Task to carry out
In your reply, reproduce every line of the data without any alteration.

══ Data excerpts ══

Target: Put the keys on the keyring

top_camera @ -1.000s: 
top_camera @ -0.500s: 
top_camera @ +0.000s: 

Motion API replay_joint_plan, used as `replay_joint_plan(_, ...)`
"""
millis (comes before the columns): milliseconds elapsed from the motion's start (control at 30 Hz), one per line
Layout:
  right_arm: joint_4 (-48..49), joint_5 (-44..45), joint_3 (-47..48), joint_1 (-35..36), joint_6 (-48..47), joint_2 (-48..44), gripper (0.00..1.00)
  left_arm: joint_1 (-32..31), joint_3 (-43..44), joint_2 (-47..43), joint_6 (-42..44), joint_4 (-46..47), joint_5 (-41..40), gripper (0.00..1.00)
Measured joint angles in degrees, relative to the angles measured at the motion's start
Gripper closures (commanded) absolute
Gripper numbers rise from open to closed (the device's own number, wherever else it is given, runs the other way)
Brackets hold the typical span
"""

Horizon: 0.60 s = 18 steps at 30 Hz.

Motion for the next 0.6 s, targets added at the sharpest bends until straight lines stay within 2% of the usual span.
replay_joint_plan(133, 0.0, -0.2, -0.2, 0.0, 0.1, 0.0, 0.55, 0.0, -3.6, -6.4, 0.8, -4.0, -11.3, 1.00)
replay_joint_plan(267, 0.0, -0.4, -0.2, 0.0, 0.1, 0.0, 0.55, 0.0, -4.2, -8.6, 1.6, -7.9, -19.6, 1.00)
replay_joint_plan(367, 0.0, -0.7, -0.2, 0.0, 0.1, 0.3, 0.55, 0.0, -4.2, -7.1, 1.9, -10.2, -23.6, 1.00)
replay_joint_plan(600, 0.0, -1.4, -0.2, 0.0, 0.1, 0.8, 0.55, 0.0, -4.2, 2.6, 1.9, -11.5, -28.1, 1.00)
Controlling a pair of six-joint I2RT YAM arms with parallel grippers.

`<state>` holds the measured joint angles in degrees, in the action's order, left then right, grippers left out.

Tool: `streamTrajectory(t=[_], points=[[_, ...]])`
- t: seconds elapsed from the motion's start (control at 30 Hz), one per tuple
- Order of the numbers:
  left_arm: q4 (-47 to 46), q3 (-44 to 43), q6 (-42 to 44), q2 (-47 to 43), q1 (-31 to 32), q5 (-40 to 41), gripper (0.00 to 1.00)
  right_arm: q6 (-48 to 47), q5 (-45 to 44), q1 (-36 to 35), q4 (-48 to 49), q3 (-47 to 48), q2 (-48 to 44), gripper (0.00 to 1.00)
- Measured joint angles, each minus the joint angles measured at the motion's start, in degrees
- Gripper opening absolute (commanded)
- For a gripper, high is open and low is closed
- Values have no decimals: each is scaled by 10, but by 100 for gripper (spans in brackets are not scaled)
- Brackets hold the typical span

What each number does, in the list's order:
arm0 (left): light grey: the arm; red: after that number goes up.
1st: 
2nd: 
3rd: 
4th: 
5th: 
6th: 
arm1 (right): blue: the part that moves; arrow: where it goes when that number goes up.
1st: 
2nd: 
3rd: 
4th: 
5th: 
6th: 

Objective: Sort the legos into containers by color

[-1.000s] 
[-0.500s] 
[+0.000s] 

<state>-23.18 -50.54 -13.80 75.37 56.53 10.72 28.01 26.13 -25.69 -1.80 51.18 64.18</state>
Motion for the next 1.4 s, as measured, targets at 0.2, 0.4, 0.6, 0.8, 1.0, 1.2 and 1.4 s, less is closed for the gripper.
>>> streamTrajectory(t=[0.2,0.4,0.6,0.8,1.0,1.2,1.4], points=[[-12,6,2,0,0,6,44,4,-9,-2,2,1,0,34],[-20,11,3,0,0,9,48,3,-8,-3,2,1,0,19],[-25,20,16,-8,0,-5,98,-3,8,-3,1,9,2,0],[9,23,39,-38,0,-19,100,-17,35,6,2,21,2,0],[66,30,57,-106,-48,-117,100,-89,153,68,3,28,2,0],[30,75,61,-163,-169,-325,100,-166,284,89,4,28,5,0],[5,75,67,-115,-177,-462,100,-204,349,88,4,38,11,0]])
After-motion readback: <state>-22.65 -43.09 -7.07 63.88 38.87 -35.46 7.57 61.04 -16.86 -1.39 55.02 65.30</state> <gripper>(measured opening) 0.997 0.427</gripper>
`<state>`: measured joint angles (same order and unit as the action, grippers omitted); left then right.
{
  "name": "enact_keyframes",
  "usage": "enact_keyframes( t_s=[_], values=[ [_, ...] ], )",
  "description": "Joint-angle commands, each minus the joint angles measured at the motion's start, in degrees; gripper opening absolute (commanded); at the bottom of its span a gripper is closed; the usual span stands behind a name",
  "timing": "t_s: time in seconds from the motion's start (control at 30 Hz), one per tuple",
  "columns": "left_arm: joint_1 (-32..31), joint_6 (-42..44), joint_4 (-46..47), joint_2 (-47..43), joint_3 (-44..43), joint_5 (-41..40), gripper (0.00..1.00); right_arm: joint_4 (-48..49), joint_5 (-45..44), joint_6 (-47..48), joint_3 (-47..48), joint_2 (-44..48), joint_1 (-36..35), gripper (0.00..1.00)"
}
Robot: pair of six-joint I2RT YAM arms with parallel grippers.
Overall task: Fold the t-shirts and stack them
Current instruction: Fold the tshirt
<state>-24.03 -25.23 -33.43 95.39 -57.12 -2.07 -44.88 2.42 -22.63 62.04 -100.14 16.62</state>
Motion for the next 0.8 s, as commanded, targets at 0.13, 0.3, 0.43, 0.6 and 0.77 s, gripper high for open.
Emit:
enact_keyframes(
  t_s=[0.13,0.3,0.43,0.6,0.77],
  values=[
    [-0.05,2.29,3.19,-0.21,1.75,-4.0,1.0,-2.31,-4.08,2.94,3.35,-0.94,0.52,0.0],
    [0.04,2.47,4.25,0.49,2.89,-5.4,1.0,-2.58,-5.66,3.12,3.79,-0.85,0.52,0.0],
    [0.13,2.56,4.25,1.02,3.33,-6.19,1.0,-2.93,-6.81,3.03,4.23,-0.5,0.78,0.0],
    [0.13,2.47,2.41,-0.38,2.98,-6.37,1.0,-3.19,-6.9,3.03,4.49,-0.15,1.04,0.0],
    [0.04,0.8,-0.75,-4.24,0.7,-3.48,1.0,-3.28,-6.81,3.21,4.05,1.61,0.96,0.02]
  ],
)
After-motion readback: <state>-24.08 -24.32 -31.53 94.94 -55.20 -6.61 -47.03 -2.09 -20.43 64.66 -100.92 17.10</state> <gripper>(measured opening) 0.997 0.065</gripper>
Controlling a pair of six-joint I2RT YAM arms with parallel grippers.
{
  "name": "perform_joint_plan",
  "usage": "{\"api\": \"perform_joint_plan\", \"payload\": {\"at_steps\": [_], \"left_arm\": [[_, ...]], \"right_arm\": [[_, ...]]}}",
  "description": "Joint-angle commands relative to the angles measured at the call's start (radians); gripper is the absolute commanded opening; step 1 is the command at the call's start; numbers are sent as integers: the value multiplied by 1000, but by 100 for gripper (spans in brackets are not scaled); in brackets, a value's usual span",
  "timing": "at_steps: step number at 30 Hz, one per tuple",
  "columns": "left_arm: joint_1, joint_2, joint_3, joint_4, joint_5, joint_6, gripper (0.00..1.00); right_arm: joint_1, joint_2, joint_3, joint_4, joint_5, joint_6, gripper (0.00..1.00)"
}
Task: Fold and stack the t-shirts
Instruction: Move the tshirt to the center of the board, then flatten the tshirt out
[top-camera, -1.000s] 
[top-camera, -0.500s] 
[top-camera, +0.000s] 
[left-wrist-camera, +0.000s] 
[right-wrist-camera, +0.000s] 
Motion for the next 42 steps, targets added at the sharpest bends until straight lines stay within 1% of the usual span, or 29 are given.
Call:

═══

Output of the exercise
Target: Put the keys on the keyring

top_camera @ -1.000s: 
top_camera @ -0.500s: 
top_camera @ +0.000s: 

Motion API replay_joint_plan, used as `replay_joint_plan(_, ...)`
"""
millis (comes before the columns): milliseconds elapsed from the motion's start (control at 30 Hz), one per line
Layout:
  right_arm: joint_4 (-48..49), joint_5 (-44..45), joint_3 (-47..48), joint_1 (-35..36), joint_6 (-48..47), joint_2 (-48..44), gripper (0.00..1.00)
  left_arm: joint_1 (-32..31), joint_3 (-43..44), joint_2 (-47..43), joint_6 (-42..44), joint_4 (-46..47), joint_5 (-41..40), gripper (0.00..1.00)
Measured joint angles in degrees, relative to the angles measured at the motion's start
Gripper closures (commanded) absolute
Gripper numbers rise from open to closed (the device's own number, wherever else it is given, runs the other way)
Brackets hold the typical span
"""

Horizon: 0.60 s = 18 steps at 30 Hz.

Motion for the next 0.6 s, targets added at the sharpest bends until straight lines stay within 2% of the usual span.
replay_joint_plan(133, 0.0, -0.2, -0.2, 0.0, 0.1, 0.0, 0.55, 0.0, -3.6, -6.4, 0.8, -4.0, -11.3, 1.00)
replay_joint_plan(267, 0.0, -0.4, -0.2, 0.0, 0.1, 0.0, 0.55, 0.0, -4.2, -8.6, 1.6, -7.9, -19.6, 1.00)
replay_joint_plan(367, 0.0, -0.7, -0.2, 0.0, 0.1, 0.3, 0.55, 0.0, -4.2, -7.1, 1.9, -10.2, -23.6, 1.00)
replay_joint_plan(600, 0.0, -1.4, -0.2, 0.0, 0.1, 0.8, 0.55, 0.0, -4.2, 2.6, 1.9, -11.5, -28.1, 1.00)
Controlling a pair of six-joint I2RT YAM arms with parallel grippers.

`<state>` holds the measured joint angles in degrees, in the action's order, left then right, grippers left out.

Tool: `streamTrajectory(t=[_], points=[[_, ...]])`
- t: seconds elapsed from the motion's start (control at 30 Hz), one per tuple
- Order of the numbers:
  left_arm: q4 (-47 to 46), q3 (-44 to 43), q6 (-42 to 44), q2 (-47 to 43), q1 (-31 to 32), q5 (-40 to 41), gripper (0.00 to 1.00)
  right_arm: q6 (-48 to 47), q5 (-45 to 44), q1 (-36 to 35), q4 (-48 to 49), q3 (-47 to 48), q2 (-48 to 44), gripper (0.00 to 1.00)
- Measured joint angles, each minus the joint angles measured at the motion's start, in degrees
- Gripper opening absolute (commanded)
- For a gripper, high is open and low is closed
- Values have no decimals: each is scaled by 10, but by 100 for gripper (spans in brackets are not scaled)
- Brackets hold the typical span

What each number does, in the list's order:
arm0 (left): light grey: the arm; red: after that number goes up.
1st: 
2nd: 
3rd: 
4th: 
5th: 
6th: 
arm1 (right): blue: the part that moves; arrow: where it goes when that number goes up.
1st: 
2nd: 
3rd: 
4th: 
5th: 
6th: 

Objective: Sort the legos into containers by color

[-1.000s] 
[-0.500s] 
[+0.000s] 

<state>-23.18 -50.54 -13.80 75.37 56.53 10.72 28.01 26.13 -25.69 -1.80 51.18 64.18</state>
Motion for the next 1.4 s, as measured, targets at 0.2, 0.4, 0.6, 0.8, 1.0, 1.2 and 1.4 s, less is closed for the gripper.
>>> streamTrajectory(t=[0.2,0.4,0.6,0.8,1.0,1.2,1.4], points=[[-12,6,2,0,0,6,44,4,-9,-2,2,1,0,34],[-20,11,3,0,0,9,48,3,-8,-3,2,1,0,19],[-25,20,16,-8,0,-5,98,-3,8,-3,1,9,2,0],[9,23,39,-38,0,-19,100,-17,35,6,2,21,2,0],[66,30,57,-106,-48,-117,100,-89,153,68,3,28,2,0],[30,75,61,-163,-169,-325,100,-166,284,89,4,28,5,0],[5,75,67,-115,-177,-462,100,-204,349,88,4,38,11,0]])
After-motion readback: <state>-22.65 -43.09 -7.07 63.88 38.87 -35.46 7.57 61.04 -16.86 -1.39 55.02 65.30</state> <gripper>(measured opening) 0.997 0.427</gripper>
`<state>`: measured joint angles (same order and unit as the action, grippers omitted); left then right.
{
  "name": "enact_keyframes",
  "usage": "enact_keyframes( t_s=[_], values=[ [_, ...] ], )",
  "description": "Joint-angle commands, each minus the joint angles measured at the motion's start, in degrees; gripper opening absolute (commanded); at the bottom of its span a gripper is closed; the usual span stands behind a name",
  "timing": "t_s: time in seconds from the motion's start (control at 30 Hz), one per tuple",
  "columns": "left_arm: joint_1 (-32..31), joint_6 (-42..44), joint_4 (-46..47), joint_2 (-47..43), joint_3 (-44..43), joint_5 (-41..40), gripper (0.00..1.00); right_arm: joint_4 (-48..49), joint_5 (-45..44), joint_6 (-47..48), joint_3 (-47..48), joint_2 (-44..48), joint_1 (-36..35), gripper (0.00..1.00)"
}
Robot: pair of six-joint I2RT YAM arms with parallel grippers.
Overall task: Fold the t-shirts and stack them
Current instruction: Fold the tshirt
<state>-24.03 -25.23 -33.43 95.39 -57.12 -2.07 -44.88 2.42 -22.63 62.04 -100.14 16.62</state>
Motion for the next 0.8 s, as commanded, targets at 0.13, 0.3, 0.43, 0.6 and 0.77 s, gripper high for open.
Emit:
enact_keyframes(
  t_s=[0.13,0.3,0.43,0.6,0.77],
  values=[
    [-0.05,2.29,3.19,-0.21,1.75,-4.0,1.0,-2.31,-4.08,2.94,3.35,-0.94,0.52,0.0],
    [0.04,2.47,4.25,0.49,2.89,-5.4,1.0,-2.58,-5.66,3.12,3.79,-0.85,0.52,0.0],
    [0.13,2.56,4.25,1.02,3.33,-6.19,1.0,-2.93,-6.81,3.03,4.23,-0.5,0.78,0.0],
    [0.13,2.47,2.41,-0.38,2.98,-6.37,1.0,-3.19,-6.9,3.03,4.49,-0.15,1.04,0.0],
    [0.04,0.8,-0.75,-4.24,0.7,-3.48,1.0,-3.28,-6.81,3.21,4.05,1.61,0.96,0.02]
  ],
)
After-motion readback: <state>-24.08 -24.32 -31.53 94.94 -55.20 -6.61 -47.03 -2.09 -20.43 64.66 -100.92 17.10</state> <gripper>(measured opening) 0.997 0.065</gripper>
Controlling a pair of six-joint I2RT YAM arms with parallel grippers.
{
  "name": "perform_joint_plan",
  "usage": "{\"api\": \"perform_joint_plan\", \"payload\": {\"at_steps\": [_], \"left_arm\": [[_, ...]], \"right_arm\": [[_, ...]]}}",
  "description": "Joint-angle commands relative to the angles measured at the call's start (radians); gripper is the absolute commanded opening; step 1 is the command at the call's start; numbers are sent as integers: the value multiplied by 1000, but by 100 for gripper (spans in brackets are not scaled); in brackets, a value's usual span",
  "timing": "at_steps: step number at 30 Hz, one per tuple",
  "columns": "left_arm: joint_1, joint_2, joint_3, joint_4, joint_5, joint_6, gripper (0.00..1.00); right_arm: joint_1, joint_2, joint_3, joint_4, joint_5, joint_6, gripper (0.00..1.00)"
}
Task: Fold and stack the t-shirts
Instruction: Move the tshirt to the center of the board, then flatten the tshirt out
[top-camera, -1.000s] 
[top-camera, -0.500s] 
[top-camera, +0.000s] 
[left-wrist-camera, +0.000s] 
[right-wrist-camera, +0.000s] 
Motion for the next 42 steps, targets added at the sharpest bends until straight lines stay within 1% of the usual span, or 29 are given.
Call:

The response is finished.